▸ **Task details**: Beginning with the line that holds "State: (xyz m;", write out the remaining lines of the material exactly, the last line included.

————————

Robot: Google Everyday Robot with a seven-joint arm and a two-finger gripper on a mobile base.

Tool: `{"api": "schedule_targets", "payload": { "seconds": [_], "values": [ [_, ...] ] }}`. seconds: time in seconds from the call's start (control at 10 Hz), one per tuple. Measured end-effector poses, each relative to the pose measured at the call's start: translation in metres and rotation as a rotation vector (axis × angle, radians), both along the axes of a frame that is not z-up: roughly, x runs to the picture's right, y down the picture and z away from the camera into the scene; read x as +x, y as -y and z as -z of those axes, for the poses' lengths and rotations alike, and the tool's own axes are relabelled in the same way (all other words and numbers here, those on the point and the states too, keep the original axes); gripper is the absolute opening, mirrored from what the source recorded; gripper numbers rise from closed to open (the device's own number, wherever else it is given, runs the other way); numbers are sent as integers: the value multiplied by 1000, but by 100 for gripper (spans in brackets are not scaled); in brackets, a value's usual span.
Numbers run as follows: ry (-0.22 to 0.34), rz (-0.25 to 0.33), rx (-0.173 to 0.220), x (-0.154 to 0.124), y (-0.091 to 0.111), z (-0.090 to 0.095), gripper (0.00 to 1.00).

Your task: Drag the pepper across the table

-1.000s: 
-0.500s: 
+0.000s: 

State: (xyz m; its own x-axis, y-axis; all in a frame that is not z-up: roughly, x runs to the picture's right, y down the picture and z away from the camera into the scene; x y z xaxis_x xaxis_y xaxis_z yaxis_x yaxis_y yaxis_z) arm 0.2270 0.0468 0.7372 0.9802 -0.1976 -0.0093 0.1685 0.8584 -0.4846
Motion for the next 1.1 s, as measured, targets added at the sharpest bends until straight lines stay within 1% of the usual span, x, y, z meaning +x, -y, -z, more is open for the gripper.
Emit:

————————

▸ **Task answer**:
State: (xyz m; its own x-axis, y-axis; all in a frame that is not z-up: roughly, x runs to the picture's right, y down the picture and z away from the camera into the scene; x y z xaxis_x xaxis_y xaxis_z yaxis_x yaxis_y yaxis_z) arm 0.2270 0.0468 0.7372 0.9802 -0.1976 -0.0093 0.1685 0.8584 -0.4846
Motion for the next 1.1 s, as measured, targets added at the sharpest bends until straight lines stay within 1% of the usual span, x, y, z meaning +x, -y, -z, more is open for the gripper.
Emit:

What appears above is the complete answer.